Now that the hubs were ready for duty, I had to turn my attention to the subframe that would act as the foundation for the front suspension. Taking a page from the respected David Vizard, I added gusseting to the front tie rod mounting points with help from Mike on the welder. Along the top I drilled out holes, reminiscent of the lightening techniques employed by British racers of the era. Once the minor alterations were complete, the subframe went out for sand blasting and before long, it was back in my hands with a shiny new semi-gloss black finish, just begging for reassembly.

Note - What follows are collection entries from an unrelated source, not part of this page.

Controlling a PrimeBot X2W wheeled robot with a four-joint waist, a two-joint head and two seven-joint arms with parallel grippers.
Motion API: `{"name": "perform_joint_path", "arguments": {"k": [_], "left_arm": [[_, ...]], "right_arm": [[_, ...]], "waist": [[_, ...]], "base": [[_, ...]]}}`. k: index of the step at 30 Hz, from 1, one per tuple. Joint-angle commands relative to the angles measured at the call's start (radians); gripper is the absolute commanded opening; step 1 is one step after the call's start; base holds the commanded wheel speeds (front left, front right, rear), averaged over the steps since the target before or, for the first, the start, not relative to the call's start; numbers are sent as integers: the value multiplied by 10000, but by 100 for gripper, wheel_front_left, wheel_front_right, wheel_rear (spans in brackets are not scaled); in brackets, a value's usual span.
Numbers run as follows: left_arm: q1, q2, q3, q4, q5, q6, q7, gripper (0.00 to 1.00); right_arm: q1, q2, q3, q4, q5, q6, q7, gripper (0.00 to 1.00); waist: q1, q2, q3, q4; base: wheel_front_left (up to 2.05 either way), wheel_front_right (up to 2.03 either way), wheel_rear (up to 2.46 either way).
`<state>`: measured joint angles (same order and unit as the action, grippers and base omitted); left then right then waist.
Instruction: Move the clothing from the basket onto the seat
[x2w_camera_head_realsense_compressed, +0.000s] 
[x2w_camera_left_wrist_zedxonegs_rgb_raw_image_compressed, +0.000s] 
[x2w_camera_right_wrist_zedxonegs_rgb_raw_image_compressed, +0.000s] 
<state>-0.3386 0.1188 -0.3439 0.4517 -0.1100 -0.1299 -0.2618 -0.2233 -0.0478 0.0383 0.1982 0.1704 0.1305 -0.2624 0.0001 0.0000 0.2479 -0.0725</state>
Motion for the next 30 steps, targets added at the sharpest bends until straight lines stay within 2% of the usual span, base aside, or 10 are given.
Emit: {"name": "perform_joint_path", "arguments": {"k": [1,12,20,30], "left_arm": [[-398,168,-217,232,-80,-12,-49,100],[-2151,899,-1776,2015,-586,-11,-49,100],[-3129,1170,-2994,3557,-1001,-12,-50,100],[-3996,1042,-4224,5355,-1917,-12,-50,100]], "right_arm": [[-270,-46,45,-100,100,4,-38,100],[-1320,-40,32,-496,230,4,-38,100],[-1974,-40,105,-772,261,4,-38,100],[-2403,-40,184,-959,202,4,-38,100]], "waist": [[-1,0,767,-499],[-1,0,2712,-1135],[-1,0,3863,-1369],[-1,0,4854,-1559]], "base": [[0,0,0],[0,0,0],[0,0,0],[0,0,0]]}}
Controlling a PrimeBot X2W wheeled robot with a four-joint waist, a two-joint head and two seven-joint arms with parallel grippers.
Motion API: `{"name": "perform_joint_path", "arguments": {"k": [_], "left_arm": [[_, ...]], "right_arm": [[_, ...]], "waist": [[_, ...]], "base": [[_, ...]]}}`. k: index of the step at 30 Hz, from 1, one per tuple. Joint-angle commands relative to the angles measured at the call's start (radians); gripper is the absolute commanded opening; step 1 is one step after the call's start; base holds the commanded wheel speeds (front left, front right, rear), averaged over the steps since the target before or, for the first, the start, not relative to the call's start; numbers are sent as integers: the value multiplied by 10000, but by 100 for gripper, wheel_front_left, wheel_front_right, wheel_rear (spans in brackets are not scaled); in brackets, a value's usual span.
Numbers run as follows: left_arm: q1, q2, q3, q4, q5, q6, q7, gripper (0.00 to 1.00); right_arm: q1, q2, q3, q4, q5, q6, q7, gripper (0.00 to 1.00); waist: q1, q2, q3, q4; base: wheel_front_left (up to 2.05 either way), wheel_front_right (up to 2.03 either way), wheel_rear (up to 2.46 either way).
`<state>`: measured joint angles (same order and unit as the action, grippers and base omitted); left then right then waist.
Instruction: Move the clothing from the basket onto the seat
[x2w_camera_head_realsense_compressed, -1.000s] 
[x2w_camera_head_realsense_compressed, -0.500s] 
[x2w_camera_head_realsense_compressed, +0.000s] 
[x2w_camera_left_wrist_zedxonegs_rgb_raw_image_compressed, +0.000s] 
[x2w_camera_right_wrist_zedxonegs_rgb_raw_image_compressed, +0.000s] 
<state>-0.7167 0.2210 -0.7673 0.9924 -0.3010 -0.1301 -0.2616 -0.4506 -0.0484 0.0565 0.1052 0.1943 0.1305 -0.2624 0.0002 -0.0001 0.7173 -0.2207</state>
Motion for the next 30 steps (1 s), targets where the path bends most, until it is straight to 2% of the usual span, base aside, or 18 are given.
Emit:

With visions of enthusiastic driving and potential track days, I knew that adjustability would be key in improving on the already impressive handling of the Mini. A set of adjustable tie rods, mated with a unique pairing of bushings that MiniSpares has found to be the perfect combination of stiff and soft were bolted to the front end of the subframe. The front tie rods positioned the lower adjustable camber arms that I bolted in, and a pair of offset bushings ensuring that everything will align properly when the geometry is dialed in.
Up top is where the Mini’s suspension is incredibly unique. In place of the usual metal springs that we’re all familiar with, Mini utilized a rubber cone that functions in a similar way. As the Minis age and parts become more sparse, Mini Spares has taken it upon themselves to ensure that quality parts remain available for enthusiasts. Often times, quality rubber pieces are hard to find, but Mini Spares teamed up with a manufacturer to develop a set of rubber cones that could endure aggressive use while providing a performance-oriented “spring rate”. I opted for their ‘Red Dot’ cones which ought to offer a firm road/track ride. In the same way that coilovers offer height adjustments, a pair of Hi-Lo trumpets will give me the ability to spin the rubber cones up and down, fine tuning the ride height. The top arms that would house the Hi-Los received a coat of the heavy duty Chassis Black before being rebuilt with a new set of roller bearings and shaft.
With arms and bump stops bolted on in step-by-step fashion like a large scale model, the front end took shape. The anticipation was too much to take, so as soon as the final bolts were tightened, I asked Mike for help wrestling the subframe back into its position under the Mini’s shell. For the past few months, the Mini sat patiently on top of jack stands as I accrued parts and worked on assembly. Now, with its 10″ Minilites back underneath it and a newly functioning steering setup, I was finally able to wheel the car back outside to step back and admire the progress. There’s still plenty of steps left on the tasks list before I’m buzzing around the SoCal mountain roads, but it’s one step closer and I’m more and more excited about it with each day. Now, you’ll have to excuse me as I go jump behind the wheel to hum engine noises and daydream about the day it drives once again.